■ Task objective:
Every line below from the one with "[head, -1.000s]" through the one with "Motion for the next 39" should be retyped exactly, both ends included; no other lines and no pictures.

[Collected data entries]
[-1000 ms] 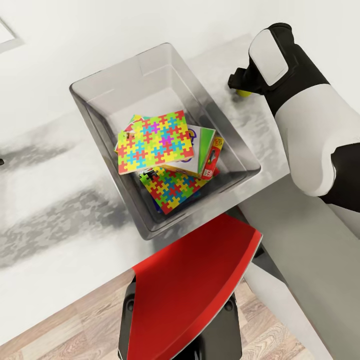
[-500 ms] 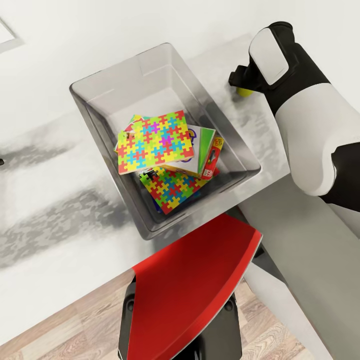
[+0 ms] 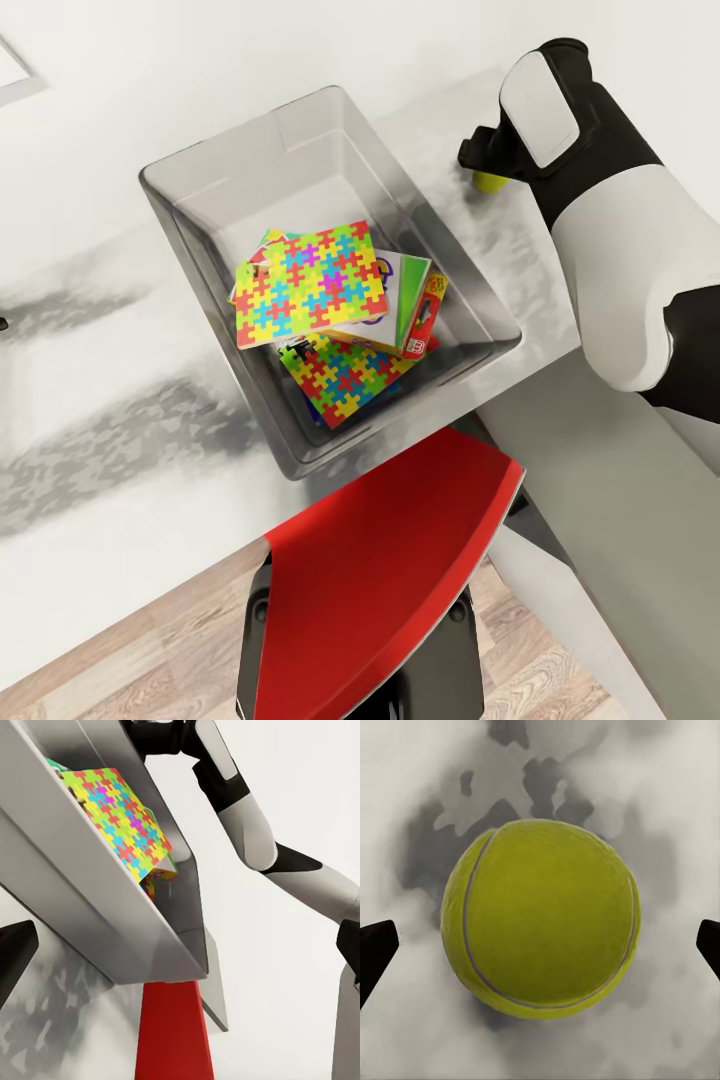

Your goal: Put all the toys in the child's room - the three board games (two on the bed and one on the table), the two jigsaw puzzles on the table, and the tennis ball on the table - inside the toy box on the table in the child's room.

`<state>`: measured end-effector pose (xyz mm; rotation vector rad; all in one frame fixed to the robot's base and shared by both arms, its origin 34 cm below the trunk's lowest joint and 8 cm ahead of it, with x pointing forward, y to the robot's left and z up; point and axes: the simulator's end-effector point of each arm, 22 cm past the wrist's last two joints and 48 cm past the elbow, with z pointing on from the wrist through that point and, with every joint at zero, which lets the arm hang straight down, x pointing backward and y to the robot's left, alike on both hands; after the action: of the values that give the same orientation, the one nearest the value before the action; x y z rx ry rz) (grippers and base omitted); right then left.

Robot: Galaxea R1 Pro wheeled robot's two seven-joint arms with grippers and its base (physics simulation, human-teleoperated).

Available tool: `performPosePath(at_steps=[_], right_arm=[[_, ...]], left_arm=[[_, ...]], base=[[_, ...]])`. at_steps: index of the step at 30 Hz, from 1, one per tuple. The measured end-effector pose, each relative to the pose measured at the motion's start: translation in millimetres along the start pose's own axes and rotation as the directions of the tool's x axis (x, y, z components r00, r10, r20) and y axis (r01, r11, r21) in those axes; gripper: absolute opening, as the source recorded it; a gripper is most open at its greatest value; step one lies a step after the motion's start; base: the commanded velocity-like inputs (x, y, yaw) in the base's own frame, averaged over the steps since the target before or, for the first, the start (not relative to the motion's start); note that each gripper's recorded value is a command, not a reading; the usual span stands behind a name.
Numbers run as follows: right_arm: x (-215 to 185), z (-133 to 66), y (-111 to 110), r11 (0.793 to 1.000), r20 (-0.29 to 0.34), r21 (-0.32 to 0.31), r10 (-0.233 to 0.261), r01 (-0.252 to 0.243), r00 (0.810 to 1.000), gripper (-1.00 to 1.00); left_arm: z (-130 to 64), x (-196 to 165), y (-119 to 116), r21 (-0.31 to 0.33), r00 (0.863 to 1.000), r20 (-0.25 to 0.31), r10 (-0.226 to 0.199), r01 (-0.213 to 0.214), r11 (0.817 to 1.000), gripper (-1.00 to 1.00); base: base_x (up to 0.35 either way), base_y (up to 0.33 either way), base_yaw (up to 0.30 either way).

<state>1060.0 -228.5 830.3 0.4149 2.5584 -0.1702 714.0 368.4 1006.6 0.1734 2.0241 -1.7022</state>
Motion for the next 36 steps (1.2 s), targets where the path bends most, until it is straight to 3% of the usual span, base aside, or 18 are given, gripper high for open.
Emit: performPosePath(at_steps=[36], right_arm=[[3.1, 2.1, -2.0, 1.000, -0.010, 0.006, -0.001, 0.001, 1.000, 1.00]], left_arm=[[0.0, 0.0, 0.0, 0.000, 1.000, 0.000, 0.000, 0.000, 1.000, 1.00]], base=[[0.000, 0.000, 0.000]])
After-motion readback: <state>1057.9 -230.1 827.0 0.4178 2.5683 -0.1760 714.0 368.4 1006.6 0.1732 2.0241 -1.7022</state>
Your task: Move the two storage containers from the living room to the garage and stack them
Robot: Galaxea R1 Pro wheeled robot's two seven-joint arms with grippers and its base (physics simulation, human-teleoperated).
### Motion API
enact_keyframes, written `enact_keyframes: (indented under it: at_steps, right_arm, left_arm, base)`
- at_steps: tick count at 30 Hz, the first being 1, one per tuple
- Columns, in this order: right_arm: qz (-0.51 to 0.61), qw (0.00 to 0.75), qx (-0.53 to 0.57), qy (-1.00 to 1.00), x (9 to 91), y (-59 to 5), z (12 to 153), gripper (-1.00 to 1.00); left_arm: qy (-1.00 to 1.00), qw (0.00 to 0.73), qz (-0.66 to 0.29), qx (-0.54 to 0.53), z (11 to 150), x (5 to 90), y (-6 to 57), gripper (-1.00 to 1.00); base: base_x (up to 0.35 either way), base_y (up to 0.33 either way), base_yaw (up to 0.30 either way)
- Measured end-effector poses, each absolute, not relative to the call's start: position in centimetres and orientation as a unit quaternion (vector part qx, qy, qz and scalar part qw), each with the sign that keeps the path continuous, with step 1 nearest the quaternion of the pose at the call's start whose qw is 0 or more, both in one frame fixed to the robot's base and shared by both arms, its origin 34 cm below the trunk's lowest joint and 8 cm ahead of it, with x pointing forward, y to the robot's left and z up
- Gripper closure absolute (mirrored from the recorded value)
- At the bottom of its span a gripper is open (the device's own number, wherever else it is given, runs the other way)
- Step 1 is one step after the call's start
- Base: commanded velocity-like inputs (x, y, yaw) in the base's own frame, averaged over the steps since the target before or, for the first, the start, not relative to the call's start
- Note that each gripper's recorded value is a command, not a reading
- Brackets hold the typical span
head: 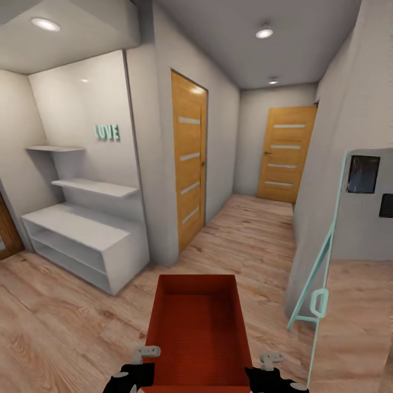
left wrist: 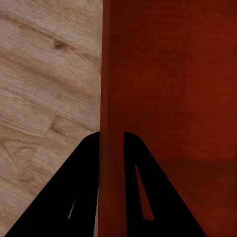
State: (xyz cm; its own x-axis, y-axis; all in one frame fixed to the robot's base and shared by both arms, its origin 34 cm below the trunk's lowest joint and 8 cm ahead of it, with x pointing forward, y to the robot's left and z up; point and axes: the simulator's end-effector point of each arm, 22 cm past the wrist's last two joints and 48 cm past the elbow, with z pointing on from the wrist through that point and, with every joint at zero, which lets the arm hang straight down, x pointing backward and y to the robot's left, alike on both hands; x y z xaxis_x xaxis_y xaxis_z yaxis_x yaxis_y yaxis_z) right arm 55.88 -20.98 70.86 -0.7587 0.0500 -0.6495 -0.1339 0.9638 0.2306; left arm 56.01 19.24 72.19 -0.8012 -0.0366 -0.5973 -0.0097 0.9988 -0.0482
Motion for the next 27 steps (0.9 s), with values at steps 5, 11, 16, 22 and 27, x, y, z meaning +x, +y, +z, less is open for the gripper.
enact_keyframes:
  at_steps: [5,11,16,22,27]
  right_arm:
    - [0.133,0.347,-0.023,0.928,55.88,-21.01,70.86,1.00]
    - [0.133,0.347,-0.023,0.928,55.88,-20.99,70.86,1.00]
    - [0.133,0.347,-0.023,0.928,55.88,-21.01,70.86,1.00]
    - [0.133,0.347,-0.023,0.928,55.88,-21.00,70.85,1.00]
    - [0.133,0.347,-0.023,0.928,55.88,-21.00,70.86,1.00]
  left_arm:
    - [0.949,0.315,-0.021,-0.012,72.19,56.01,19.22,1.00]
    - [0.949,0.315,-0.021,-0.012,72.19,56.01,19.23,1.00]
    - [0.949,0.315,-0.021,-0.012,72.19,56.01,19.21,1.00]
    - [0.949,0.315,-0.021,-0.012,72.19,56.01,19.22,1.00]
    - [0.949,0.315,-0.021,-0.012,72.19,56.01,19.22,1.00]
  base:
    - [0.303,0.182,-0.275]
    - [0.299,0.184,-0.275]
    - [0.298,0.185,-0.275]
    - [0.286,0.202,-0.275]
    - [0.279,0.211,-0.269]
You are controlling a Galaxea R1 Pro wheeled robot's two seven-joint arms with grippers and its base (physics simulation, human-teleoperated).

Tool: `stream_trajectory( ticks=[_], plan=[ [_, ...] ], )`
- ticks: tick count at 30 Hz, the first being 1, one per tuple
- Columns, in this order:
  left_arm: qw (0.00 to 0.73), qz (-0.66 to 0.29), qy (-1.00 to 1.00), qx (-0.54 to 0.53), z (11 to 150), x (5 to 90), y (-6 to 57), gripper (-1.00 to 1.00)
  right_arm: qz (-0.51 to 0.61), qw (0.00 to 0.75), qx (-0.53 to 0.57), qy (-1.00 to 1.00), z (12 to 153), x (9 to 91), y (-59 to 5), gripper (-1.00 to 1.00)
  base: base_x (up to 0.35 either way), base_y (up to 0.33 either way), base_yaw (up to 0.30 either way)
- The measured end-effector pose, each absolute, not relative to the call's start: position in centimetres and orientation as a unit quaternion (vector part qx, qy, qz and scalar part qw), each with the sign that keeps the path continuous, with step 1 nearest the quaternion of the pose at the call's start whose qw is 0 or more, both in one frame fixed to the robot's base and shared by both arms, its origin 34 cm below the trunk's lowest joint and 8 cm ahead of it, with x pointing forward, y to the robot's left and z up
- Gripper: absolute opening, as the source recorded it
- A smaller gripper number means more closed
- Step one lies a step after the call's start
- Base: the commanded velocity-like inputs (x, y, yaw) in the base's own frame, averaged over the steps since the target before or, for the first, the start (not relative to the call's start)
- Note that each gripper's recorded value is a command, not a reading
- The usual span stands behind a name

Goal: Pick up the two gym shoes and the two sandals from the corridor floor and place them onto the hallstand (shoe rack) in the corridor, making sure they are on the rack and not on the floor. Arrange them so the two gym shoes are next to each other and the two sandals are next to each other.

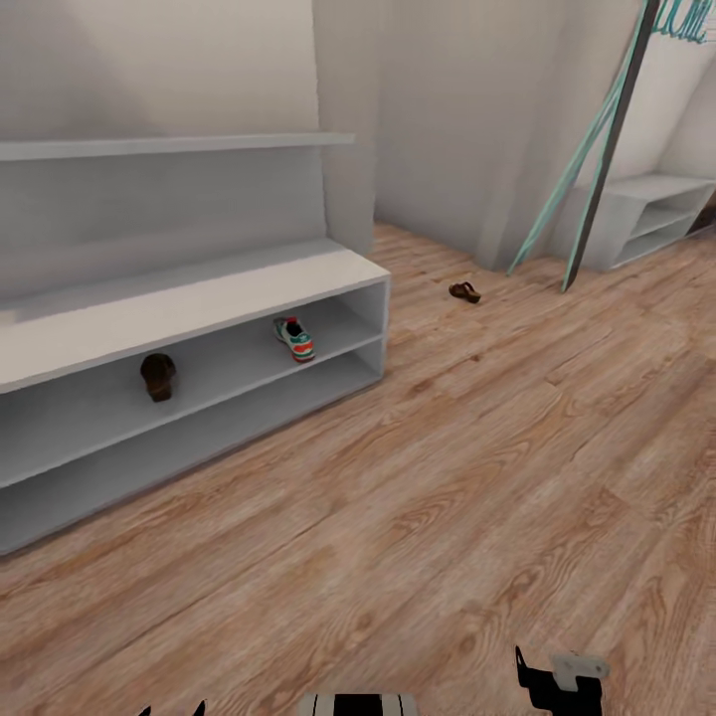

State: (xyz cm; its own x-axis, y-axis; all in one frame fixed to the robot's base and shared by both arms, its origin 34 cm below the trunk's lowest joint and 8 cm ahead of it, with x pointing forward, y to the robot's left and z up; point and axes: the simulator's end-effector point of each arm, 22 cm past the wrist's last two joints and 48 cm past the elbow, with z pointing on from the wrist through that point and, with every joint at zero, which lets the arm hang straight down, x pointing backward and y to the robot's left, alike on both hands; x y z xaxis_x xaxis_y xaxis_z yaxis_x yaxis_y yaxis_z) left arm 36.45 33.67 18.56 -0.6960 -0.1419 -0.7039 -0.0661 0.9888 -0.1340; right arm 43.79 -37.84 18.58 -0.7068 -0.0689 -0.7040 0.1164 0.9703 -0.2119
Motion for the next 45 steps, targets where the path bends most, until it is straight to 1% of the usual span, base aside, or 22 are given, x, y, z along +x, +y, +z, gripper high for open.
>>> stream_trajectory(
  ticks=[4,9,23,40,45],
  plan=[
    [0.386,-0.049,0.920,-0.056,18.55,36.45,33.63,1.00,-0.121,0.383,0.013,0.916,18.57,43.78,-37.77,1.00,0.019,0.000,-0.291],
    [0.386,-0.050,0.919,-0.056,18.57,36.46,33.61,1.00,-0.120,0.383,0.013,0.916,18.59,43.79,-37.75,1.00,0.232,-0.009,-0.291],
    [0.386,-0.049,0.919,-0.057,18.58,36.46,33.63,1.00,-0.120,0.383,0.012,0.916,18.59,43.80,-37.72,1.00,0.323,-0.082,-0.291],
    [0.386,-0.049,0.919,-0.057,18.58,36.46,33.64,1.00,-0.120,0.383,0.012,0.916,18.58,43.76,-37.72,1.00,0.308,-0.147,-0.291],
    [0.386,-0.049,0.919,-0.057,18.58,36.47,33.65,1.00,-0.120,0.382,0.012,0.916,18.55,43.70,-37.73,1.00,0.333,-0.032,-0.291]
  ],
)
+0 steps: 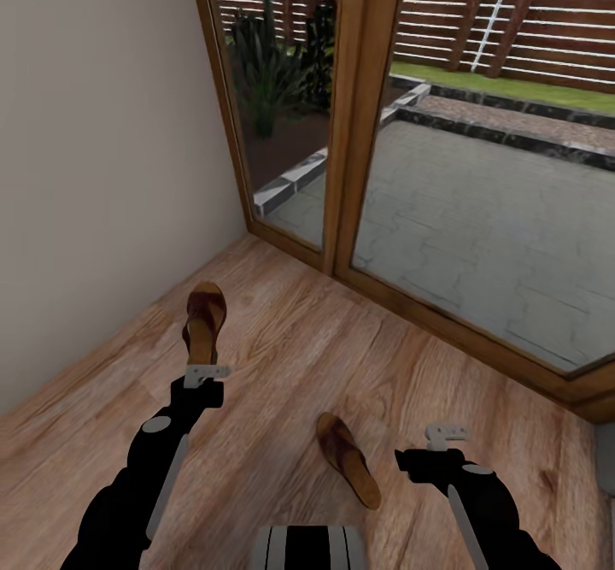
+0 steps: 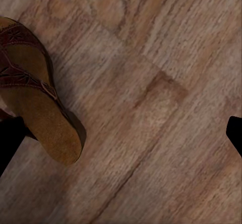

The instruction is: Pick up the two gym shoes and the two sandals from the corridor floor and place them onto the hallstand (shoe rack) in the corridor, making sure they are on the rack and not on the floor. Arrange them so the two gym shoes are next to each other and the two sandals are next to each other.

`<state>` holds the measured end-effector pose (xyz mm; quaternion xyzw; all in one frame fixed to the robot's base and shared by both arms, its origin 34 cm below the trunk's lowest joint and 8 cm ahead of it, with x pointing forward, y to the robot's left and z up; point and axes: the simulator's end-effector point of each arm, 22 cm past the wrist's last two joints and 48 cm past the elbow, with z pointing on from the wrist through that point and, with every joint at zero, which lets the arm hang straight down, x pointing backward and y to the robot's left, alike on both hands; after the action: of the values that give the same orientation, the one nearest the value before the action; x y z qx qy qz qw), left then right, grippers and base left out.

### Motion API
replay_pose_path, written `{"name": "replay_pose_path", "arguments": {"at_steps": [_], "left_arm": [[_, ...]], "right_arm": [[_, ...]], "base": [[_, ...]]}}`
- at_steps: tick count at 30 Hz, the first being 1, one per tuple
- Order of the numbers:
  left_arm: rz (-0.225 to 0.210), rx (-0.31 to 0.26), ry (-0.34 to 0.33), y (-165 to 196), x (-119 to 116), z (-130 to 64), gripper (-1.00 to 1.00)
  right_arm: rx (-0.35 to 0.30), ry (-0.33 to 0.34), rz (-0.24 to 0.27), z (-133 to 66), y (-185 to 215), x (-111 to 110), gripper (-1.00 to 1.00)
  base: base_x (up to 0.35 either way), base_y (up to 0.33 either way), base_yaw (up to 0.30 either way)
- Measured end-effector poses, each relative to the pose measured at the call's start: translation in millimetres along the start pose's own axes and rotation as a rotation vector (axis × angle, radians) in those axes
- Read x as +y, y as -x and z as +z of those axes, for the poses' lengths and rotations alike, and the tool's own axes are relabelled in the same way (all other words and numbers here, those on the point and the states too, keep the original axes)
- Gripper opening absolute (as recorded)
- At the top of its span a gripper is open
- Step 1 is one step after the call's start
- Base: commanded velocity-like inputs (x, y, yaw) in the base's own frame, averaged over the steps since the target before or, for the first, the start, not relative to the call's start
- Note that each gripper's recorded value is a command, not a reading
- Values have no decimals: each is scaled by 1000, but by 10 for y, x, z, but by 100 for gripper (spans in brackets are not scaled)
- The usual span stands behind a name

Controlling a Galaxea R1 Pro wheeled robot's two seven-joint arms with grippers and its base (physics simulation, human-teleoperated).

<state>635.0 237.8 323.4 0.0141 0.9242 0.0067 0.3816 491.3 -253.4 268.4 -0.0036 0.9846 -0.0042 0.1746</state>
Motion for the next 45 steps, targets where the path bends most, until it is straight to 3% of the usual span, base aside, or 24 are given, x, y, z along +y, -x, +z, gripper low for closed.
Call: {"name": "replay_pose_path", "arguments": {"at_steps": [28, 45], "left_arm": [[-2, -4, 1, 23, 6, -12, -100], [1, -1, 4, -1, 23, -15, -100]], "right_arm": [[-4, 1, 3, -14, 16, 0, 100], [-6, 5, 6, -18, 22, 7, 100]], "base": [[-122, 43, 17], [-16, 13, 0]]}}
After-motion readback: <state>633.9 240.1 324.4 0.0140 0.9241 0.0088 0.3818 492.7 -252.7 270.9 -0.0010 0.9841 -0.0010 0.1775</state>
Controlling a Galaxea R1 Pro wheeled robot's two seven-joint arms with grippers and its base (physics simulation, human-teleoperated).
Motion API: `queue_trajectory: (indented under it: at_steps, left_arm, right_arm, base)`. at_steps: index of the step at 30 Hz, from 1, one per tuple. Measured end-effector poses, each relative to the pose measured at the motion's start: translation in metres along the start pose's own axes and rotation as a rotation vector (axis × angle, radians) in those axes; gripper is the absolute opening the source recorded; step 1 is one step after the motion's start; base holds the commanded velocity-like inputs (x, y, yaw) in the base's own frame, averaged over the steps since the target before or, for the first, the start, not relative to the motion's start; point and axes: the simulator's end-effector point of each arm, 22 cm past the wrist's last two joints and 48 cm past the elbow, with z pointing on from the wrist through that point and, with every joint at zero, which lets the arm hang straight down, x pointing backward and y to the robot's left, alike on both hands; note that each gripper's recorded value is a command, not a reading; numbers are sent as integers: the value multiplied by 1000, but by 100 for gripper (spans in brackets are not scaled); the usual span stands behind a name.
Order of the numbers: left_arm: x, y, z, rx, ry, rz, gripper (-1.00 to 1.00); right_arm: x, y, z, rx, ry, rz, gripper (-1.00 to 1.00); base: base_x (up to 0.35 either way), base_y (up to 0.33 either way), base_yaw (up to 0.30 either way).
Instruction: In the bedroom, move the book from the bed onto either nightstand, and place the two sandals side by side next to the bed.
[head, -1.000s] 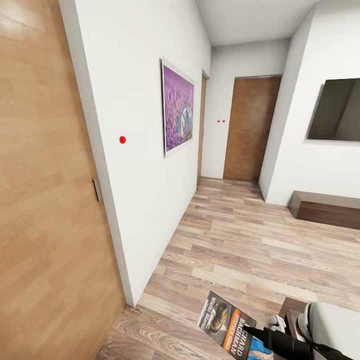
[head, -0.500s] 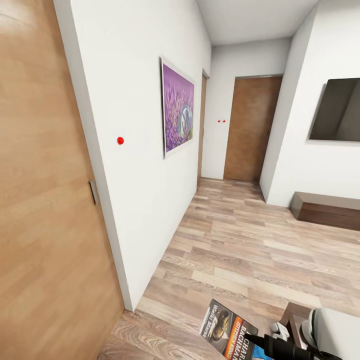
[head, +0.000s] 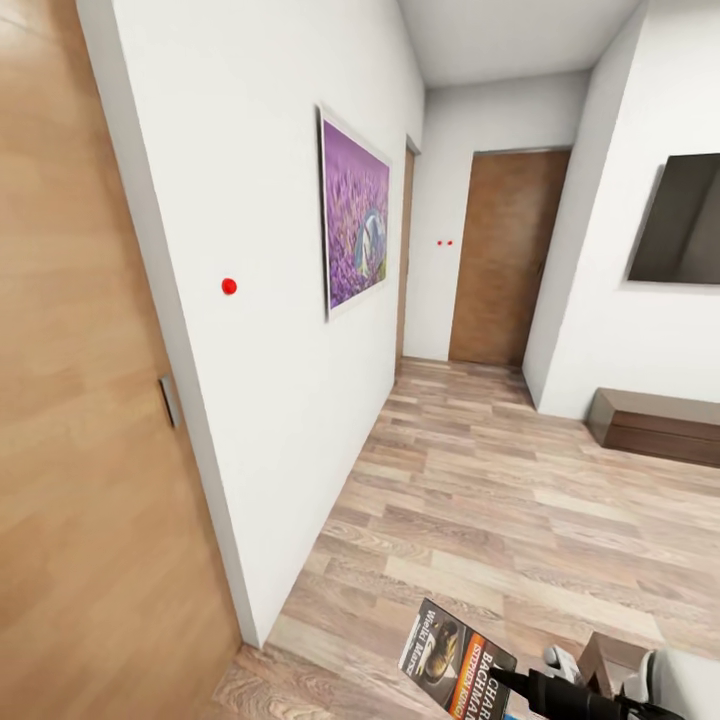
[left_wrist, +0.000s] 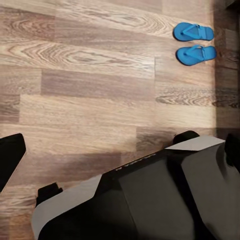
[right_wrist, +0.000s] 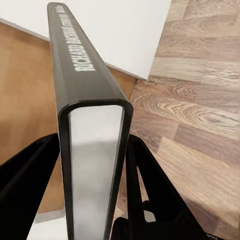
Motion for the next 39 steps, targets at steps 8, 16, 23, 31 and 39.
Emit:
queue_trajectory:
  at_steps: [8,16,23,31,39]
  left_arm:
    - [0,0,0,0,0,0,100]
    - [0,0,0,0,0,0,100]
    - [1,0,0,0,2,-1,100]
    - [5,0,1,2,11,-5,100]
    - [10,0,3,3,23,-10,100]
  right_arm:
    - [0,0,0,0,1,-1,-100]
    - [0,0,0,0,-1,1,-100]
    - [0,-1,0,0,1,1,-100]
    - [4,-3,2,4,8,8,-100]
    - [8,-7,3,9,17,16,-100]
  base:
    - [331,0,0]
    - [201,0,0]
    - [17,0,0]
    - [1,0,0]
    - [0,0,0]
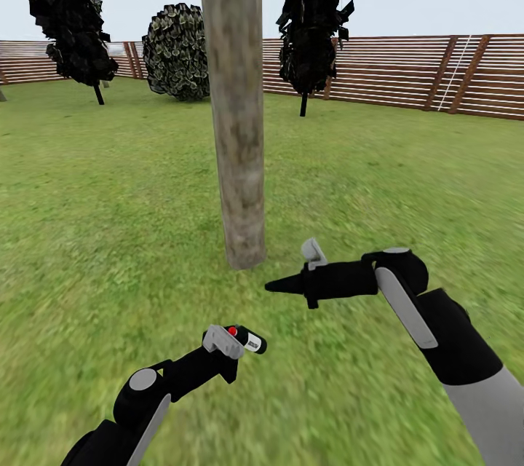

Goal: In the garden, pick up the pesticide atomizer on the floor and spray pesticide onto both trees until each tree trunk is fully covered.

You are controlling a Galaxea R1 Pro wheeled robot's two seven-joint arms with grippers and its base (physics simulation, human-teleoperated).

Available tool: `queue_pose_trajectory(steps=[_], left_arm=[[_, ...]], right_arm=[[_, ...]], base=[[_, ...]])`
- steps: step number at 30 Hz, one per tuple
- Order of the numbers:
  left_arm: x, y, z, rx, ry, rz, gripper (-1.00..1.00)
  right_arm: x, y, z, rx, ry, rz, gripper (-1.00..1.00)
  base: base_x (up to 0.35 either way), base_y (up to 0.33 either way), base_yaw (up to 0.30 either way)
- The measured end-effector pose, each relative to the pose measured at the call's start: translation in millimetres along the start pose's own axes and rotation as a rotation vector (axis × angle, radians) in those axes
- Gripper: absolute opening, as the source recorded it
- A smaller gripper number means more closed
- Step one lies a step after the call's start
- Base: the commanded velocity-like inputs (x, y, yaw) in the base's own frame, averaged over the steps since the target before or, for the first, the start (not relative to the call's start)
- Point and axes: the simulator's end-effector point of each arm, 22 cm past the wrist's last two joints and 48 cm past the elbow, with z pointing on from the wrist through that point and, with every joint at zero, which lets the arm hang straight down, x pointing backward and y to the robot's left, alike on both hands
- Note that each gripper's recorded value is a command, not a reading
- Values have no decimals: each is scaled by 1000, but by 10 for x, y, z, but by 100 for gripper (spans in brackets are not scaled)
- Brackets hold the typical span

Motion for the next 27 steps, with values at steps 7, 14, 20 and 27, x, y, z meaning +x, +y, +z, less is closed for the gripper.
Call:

■ Response:
[head, -1.000s] 
[head, -0.500s] 
[head, +0.000s] 
[left_wrist, +0.000s] 
[right_wrist, +0.000s] 
Motion for the next 39 steps, targets at steps 8, 16, 23, 31 and 39.

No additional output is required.